Não, eu não
sei lidar com a morte. Com o fim. Com o limite. Como uma criança que nega haver
algo além de si mesma, eu vivo cada final como se fosse o derradeiro, como se
fosse o grande fim. Não me acostumo. Não terá o dia seguinte, não terá um novo
amanhecer, não. Dramático se não trágico. Total. Absurdo. Aviltante.
Nasci numa
cultura em que é importante ligar qualquer pessoa do mundo com qualquer outra
pessoa do mundo ou fora dele. Instantaneamente. A cada dia, a cada minuto, uma
nova tecnologia une, reúne, relaciona. É a soma e, no pior dos casos, a
competição. Mas nunca, nunca, nunca absolutamente é o fim, o limite, o muro.
E a vida, o
que é afinal? Só quem não pensa na vida é quem tem tanta coisa para fazer o
tempo todo que não sabe dizer por que ainda está correndo. Para quê? Para que
esse movimento todo, essa insatisfação perene por mais e mais? É uma
civilização contra o não. Uma civilização que corre o tempo todo atrás de algo,
fugidio, escorregadio, mas que não se identifica. Sucesso? Conforto? Felicidade?

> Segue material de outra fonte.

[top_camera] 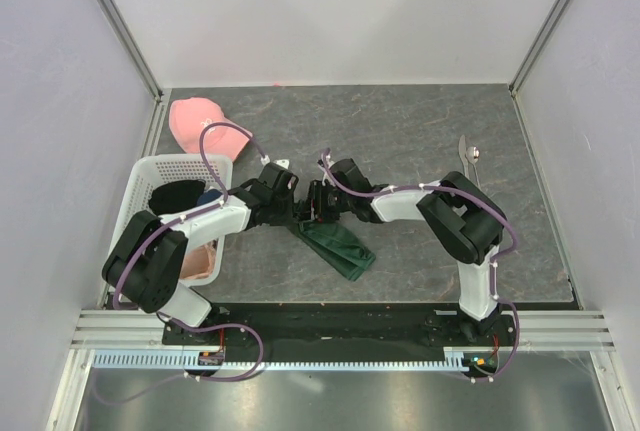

Mas onde tudo estará quando você finalmente conseguir parar para usufruir?
Não, não
existe a hipótese de parar até para usufruir. Não existe chance de vida após a
correria. Acalmar-se é irritante. Irritante é o silêncio da calma. A calma é
acomodação. O mundo urge, ruge, e pega o primeiro desavisado que está olhando
para o tempo. Nunca esteja satisfeito. Nunca fique realmente feliz. Nunca,
nunca, jamais, realizado, porque a realização é o fim de tudo. E para o fim,
não há cura.
O fim. O fim
de um relacionamento, quando é o início de outro, tudo bem. Ninguém vê. O fim
de uma tarefa, seja ela a contento, ou descontento, tem que coincidir com uma
nova tarefa, um novo desafio. Porque a vida urge, veloz e furiosamente.
Porque o fim
é a morte. E a morte é o fim da vida. A vida que sequer chego a entender. O sentido
da vida que não desponta porque há que correr e não parar nunca para pensar na
vida. A morte é o descontrole. Inesperada e certa: descontrole. Hiato. É não
chegar a lugar algum de todos os caminhos propostos. A morte inutiliza toda a
tecnologia de união. Todo o conceito de estar perto. Toda a objetividade.
E afinal,
existe alguma objetividade na vida? Tudo é o olhar de cada um. Por isso, antes
de não saber lidar com a morte, não sei lidar com o julgamento. Julgar é
inexoravelmente uma total subjetividade. Um espelho que reflete só o que quero
ver. E de resto, toda a vida é assim, uma somatória de subjetividades, uma
realidade cheia de interpretações. O que de concreto realmente existe? Não dá
sequer para falar em existencialismo. Tudo que há à minha volta, inclusive eu
mesma, é uma interpretação, limitada e raquítica do que penso que sei.
Na projeção
toda que faço do mundo, o mundo como o conheço – eu, a criança que conta sua
história num eterno faz-de-conta – tudo é rápido ou lento, exagerado ou asséptico,
sonso ou apaixonante conforme vou crescendo e doendo e rindo e querendo e conseguindo
e perdendo e ganhando e entendendo e esquecendo e.
E depois de
pensar em tudo, continuo onde estava antes: na frente da morte e da sua porta. Colocando
a mão no bolso, inadvertidamente, dou com a chave da porta. Sempre esteve
comigo. No entanto, eu me recuso a usá-la, me recuso a aceita-la. E assim, eu
continuo vivendo, sorrindo e pensando que despistei. Se tudo que há no mundo é
reflexo do meu pensamento, da minha consciência, então não penso nisso e tudo
bem.
Aí, a cada
morte, um drama sem fim. Uma dor incalculável. Um corte dilacerante,
lancinante. Eu não quero que nada acabe. Eu não quero que ninguém morra. Eu não
quero perder. E depois dos brados, do barulho todo, um cansaço que obriga o
silêncio. E no silêncio, sim, no silêncio tudo é como é. E o fim não se
apresenta tão feio. E o fim é apenas um jeito de falar para quem não aprendeu
senão a sua própria língua natal. E para falar com o outro lado do mundo, o
outro lado da vida, há que não temer a babel cotidiana. Há que aprender sem
professor. Há que ouvir. Ouvir até o fim.